Önemli olan köylünün ne gördüğü, nasıl baktığı, nasıl bir hesap kitap yaptığıdır. Mutlaka bir açı sunan, bir bakış ortaya koyan, hayata dair ince sözler düşüren köylünün sözleri kadar hayatı da olağanüstü değerlidir. Bir hayat okuma biçiminin şaşmaz aktörüdür çünkü; hayatın tek bir yönde, tek bir çizgide, tek bir süreçte yürümediğini gösteren etkili bir uyarıcıdır köylü, taşralı, kasabalı. Ne ki, köylü, taşralı, kasabalı ve köylülük bu kadar yalın bir değerlendirmenin muhatabı olmaz; sosyolojisi genelde ihmal edilir. Bir siyasetin, bir dünya görüşünün, bir yaşam tarzının gözünden okunur genelde.

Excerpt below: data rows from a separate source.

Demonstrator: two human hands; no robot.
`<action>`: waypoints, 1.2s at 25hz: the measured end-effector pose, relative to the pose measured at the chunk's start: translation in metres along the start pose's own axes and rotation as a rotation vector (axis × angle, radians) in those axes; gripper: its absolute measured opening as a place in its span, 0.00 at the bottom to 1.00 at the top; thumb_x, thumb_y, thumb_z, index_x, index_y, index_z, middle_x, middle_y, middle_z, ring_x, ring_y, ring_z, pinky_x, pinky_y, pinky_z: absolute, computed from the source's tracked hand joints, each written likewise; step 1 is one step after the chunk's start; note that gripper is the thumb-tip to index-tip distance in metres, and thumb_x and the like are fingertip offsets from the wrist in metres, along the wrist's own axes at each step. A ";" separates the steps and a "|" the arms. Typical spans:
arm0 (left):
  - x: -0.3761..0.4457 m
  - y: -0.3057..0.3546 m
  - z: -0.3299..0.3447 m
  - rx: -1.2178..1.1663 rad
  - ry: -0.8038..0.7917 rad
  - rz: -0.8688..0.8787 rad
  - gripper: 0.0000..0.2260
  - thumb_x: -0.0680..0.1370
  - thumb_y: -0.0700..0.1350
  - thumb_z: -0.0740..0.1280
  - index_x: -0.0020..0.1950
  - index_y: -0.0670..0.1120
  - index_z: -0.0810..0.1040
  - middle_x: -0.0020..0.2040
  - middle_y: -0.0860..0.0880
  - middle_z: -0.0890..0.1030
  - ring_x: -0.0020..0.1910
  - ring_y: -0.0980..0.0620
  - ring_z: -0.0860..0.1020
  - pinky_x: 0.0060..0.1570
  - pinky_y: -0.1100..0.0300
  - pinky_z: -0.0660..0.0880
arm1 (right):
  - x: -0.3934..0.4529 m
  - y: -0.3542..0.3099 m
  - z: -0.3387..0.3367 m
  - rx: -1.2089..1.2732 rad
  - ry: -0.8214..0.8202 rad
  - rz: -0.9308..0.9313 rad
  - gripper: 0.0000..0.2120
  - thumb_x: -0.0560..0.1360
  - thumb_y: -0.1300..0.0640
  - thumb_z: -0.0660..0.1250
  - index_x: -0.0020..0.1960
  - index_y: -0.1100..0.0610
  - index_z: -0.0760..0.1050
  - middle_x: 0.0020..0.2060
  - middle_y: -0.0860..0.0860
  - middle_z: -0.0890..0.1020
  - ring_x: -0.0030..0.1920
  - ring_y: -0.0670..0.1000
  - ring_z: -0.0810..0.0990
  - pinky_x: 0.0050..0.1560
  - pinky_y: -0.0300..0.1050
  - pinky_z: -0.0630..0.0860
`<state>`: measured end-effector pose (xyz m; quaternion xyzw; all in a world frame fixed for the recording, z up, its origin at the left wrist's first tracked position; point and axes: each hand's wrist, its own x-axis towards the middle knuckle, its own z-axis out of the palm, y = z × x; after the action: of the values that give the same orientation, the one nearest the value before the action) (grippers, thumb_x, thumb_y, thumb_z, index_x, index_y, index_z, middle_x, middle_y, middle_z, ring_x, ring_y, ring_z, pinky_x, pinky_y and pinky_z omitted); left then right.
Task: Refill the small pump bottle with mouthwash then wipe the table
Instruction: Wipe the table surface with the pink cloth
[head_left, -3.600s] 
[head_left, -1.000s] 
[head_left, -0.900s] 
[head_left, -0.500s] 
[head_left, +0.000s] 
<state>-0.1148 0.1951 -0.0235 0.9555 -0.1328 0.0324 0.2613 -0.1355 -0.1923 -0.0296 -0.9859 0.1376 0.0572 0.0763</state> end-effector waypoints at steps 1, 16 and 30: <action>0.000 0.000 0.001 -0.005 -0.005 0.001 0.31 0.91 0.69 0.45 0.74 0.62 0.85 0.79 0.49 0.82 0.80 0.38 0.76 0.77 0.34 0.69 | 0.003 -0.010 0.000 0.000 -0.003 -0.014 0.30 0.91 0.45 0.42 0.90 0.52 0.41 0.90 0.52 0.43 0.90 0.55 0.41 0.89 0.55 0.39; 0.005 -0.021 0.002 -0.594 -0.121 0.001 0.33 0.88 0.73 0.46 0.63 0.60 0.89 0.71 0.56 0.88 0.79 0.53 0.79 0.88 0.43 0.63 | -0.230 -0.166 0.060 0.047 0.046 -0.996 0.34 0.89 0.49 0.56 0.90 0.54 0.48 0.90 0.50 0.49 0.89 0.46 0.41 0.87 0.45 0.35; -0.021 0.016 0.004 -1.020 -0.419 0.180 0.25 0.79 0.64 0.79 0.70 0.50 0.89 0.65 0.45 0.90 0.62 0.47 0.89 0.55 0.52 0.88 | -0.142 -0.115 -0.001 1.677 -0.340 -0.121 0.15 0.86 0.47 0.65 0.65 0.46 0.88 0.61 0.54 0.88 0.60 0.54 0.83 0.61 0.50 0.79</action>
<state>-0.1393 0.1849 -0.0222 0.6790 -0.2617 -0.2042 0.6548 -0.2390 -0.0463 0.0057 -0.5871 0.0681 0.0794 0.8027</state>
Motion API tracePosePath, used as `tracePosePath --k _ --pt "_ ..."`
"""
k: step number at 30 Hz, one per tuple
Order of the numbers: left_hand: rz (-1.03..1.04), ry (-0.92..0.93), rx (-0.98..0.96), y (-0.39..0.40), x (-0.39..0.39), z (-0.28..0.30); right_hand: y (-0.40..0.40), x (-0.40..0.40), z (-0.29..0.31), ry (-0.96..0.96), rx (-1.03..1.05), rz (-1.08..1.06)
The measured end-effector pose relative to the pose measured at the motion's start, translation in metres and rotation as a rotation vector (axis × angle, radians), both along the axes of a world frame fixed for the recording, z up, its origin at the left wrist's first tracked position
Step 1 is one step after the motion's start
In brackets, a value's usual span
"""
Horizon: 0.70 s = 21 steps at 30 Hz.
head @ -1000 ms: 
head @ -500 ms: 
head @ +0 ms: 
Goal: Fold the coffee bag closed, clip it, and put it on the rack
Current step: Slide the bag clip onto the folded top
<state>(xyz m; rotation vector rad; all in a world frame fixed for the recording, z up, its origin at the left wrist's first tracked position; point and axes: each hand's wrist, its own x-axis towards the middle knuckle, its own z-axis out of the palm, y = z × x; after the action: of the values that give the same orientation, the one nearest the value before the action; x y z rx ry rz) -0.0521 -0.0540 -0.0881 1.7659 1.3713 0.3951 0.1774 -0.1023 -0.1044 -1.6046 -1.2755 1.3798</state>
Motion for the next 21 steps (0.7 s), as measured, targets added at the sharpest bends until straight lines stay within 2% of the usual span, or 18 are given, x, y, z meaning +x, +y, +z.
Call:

Ya yüceltilir yahut aşırı yerilir; köy, köylü ve köylülük kendini bulamadan, kendisi olamadan başka gözlerin değerlendirmelerinde var olma seçeneğiyle baş başa kalır böylece.
Köy algısında kutuplar
Bir bakış köy ve köylüyü ontolojik gerçekliğinin ve sosyolojisinin çok ötesinde aşırı yüceltir. Köylünün milletin efendisi olduğu söylenir, köyün gerçek bir kültür odağı, bozulmayan, olumsuzlukları içermeyen, saf, yüce, asil olduğu ifade edilir. Bir köy güzellemesi yapılır; tatil dergilerinde, broşürlerde, tanıtım bültenlerinde rastlanan türde bir güzelleme. Temiz hava, sakinlik, dinginlik, kuş cıvıltıları, rüzgâr sesleri, sadelik, yardımlaşma, iyilik, dayanışma gibi kalbi hoplatan cümlelerle bir köy tasviri yapılır. Köyün âdeta bir cennet köşesi olduğu vurgulu bir şekilde anlatılır. Oysa yüceltilen ve sosyolojik bağlamlarından kopartılan köy, köy olmaktan çıkar; görülüp gezilen, tüketilen, yalancı duygulara ilaç niyetine sürülüp bir kenara bırakılan bir tatil beldesine dönüştürülür. Gerçek bir hayatın olanca ağırlığıyla sürüp gittiği köy bir cennet değildir; tırnaklarla kazınan zor bir hayatı, büyük bir azimle, sabırla, şükürle, dirençle inşa edilmiş bir kültürü, acı tatlı, kederli sevdalı bir dünyayı temsil eden gerçek bir yaşam alanıdır. Ütopya değildir; rüya değildir, hülyalı bakışların muhatabı değildir. Yara kadar, sancı kadar gerçektir ve ancak sancıyla, ağrıyla, ümitle, sevinçle, dirençle kurulur.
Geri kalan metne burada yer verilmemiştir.